Cristo Rey

El año litúrgico de la Iglesia es lineal, en el sentido que, centrado en Cristo, tiene una alfa o principio marcado por el Adviento; pero en una dirección hacia un punto omega, que es la fiesta de Cristo Rey.
Así resulta que el tiempo cristiano es como una línea recta que se hace circular y se vuelve espiral; volviendo siempre a repasar los misterios avanza hacia su punto trascendente; hacia Cristo que es principio, centro y fin del tiempo litúrgico.
Habiendo pues empezado nuestras celebraciones en el Adviento pasado, hoy, la fiesta de Cristo Rey maraca el fin del presente año litúrgico.
En esta fiesta que corona el año litúrgico, reconocemos a Cristo como el punto álgido y central al final de los tiempos. En Él, la Santísima Trinidad nos ha revelado lo más íntimo de su misterio trinitario y la más alta dignidad humana y trascendental a que está llamada la humanidad.
En Cristo Rey de la humanidad, encontramos el paradigma de nuestro desarrollo humano; porque en él, Dios Uno y Trino nos ha revelado nuestra vocación humana y lo más alto de nuestra condición, a la que podemos llegar a ser. Nuestro ser más en humanidad, no está en el machismo o en transitar por veredas torcidas, como en acumular desordenadamente o en disfrutar ensordecedoramente.
Nuestro ser más, está en injertarnos bien a Cristo y su Evangelio, en asimilar y asumir íntegra e integralmente los valores del Reino como vida y verdad, justicia y paz, gracia, santidad y amor.

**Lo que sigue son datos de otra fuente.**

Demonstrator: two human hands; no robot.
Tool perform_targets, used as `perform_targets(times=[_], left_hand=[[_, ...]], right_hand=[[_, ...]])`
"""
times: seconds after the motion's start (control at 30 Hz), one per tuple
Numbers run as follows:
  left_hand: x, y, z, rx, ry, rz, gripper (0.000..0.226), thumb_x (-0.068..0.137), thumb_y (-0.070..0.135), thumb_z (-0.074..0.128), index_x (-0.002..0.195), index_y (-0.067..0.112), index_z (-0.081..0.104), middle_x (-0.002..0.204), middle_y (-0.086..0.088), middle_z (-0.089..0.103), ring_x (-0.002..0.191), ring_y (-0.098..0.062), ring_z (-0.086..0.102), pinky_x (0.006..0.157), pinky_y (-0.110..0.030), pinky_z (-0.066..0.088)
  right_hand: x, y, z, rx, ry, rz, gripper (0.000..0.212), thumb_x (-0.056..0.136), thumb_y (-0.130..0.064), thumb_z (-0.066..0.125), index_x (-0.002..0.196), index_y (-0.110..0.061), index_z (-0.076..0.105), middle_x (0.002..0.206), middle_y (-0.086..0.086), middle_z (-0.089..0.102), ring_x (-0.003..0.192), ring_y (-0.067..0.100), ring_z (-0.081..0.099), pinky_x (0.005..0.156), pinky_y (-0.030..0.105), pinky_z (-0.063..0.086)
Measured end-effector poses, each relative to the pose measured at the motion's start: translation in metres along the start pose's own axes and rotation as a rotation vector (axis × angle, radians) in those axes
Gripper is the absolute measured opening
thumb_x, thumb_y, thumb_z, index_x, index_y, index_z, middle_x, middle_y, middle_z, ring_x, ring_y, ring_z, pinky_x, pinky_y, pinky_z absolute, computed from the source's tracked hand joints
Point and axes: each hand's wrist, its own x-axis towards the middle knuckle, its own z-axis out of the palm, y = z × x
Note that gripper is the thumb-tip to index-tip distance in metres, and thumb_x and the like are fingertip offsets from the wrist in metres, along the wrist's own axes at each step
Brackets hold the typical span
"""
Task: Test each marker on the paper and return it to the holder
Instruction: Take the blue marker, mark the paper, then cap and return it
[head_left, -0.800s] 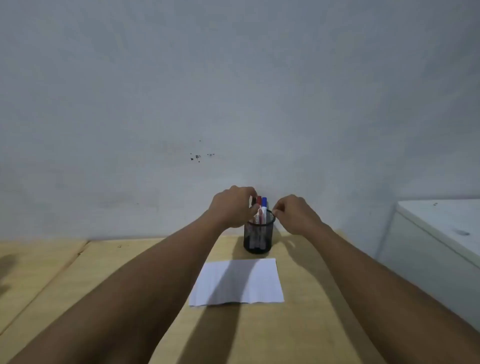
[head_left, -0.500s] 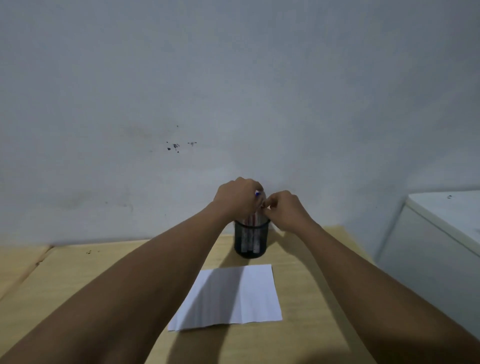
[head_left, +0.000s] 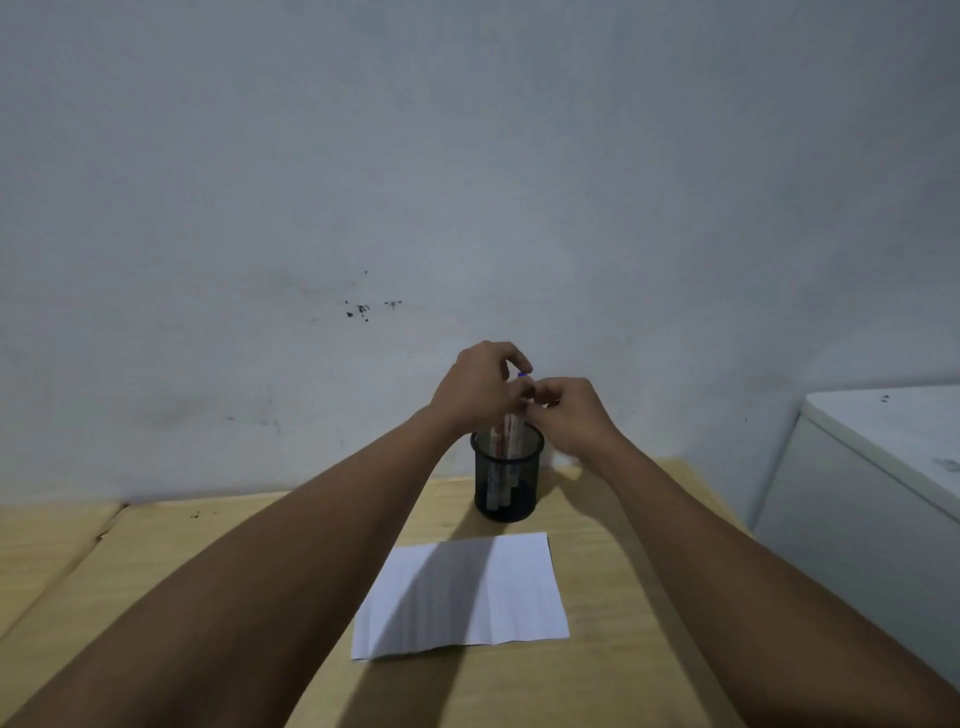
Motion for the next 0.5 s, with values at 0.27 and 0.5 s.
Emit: perform_targets(times=[0.27,0.5], left_hand=[[-0.031,0.045,-0.082,-0.306,0.233,-0.005,0.016,0.089,0.022,0.067,0.094,0.011,0.077,0.089,-0.001,0.077,0.088,-0.008,0.068,0.08,-0.025,0.051],[-0.073,0.026,-0.133,-0.318,0.417,-0.119,0.019,0.077,0.044,0.074,0.077,0.025,0.078,0.074,0.014,0.076,0.082,-0.003,0.07,0.084,-0.042,0.056]], right_hand=[[-0.038,-0.081,-0.013,0.06,-0.014,-0.175,0.019,0.094,-0.016,0.066,0.106,-0.005,0.075,0.104,0.012,0.076,0.102,0.027,0.07,0.079,0.034,0.055],[-0.079,-0.107,0.026,-0.022,0.028,-0.183,0.031,0.067,-0.029,0.091,0.078,-0.005,0.074,0.073,0.006,0.075,0.063,0.018,0.064,0.058,0.025,0.047]])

Cristo, Rey de la creación entera, es también un estirón para que todas las cosas encuentren en Él su consistencia. Los ambientes y las instituciones en que el hombre vive y se forma han de imbuirse también de espíritu limpio, sano y virtuoso que los hombres respiren para su auténtico desarrollo humano. Las sociedades en las que el hombre trabaja favorezcan condiciones de equidad, de justicia, de honestidad para que promuevan y faciliten que todos se desempeñen a favor del bien común con auténtica realización personal y comunitaria.
Este Reinado de Cristo se establece inicialmente en el interior de cada bautizado, pero, por la proyección de cada uno, está llamado a impregnar los ambientes, las instituciones y las sociedades, para ir haciendo realidad la visión apocalíptica de S. Juan: “vi un cielo nuevo y una tierra nueva, pues el primer cielo y la primera tierra habían desaparecido y el mar no existe ya. Y vi la Ciudad Santa, la nueva Jerusalén, que bajaba del cielo, de junto a Dios, engalanada como una novia que se adorna para recibir a su esposo. Y oí una voz que clamaba desde el trono: esta es la morada de Dios con los hombres; Él habitará en medio de ellos; ellos serán su pueblo y Él será su Dios con ellos, Él enjugará las lágrimas de sus ojos. Ya no habrá muerte ni lamento, ni llanto ni pena, pues todo lo anterior ha pasado” (Apoc. 21, 1-4).
Este Reinado no se construye por sí sólo o por la sola acción de Cristo; está encaminado a entronizarse en cada corazón, para que cada bautizado haga lo suyo para su debido establecimiento en el vivir de la humanidad. Para ello, hemos de convencernos de su grandeza y de su posibilidad. Ello requiere optimismo y confianza grandes en la fe, la esperanza y la caridad.
Durango, Dgo. 23 de noviembre del 2008.